The investment by Ping An, the world’s largest insurer by market capitalisation and fourth-largest by total assets, is worth about £7.3bn ($9.8bn) at current market prices.
It comes just weeks after HSBC announced plans for John Flint, its head of retail banking and wealth management, to succeed Stuart Gulliver as chief executive early next year.
The CEO succession process was the first big decision by Mark Tucker, who took over as chairman of HSBC in October having spent more than eight years running AIA, one of the main rivals to Ping An in the Asian insurance market.

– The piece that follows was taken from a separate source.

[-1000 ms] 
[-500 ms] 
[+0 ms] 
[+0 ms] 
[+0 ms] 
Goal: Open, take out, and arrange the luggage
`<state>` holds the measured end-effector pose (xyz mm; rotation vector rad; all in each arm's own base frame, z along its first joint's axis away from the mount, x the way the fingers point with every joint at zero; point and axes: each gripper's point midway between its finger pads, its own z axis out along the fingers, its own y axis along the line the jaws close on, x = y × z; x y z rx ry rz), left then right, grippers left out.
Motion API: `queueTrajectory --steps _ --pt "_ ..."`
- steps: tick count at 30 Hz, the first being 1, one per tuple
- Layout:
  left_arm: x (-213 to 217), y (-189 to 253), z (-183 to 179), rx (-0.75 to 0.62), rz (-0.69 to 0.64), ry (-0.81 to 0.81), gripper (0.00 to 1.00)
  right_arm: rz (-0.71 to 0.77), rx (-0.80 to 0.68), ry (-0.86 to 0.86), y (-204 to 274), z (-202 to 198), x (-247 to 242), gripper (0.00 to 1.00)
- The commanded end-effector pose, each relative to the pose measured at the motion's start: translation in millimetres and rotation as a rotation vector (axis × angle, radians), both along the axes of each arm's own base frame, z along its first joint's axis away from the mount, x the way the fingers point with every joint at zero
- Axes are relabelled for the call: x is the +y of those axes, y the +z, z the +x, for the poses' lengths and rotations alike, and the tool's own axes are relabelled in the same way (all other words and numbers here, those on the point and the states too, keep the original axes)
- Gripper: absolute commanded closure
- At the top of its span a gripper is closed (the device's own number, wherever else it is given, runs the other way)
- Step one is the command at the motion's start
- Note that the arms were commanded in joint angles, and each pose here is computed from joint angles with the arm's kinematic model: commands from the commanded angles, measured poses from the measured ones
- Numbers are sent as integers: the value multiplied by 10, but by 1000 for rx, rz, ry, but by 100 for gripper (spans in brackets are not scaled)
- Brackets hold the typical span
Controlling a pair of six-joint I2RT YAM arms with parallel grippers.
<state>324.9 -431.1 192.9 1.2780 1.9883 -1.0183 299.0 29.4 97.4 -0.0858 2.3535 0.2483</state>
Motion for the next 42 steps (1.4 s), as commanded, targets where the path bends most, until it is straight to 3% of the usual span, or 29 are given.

Ping An said the stake was “a financial investment” acquired by its asset management division, which holds the assets of its life insurance clients.
“HSBC’s business performance is excellent and its dividends are good,” the Chinese insurer said in a statement. “This complements the assets and liabilities matching principles of Ping An Asset Management’s insurance funds.”
HSBC, which earns three-quarters of its profits in Asia and was founded in Hong Kong and Shanghai more than 150 years ago, said: “Ping An is a non-state owned public company with excellent corporate governance and stable operations.”
The largest shareholder in HSBC is BlackRock, which owns almost 6.8 per cent of the bank across various funds that it manages, according to Bloomberg data. The bank’s third-largest investor is JPMorgan Chase, which owns just over 4.8 per cent.
Shares in HSBC have risen 11 per cent in the past year, helped by the bank’s strong profit growth in the first nine months of this year and its decision to return billions of dollars of excess capital to investors via share buybacks.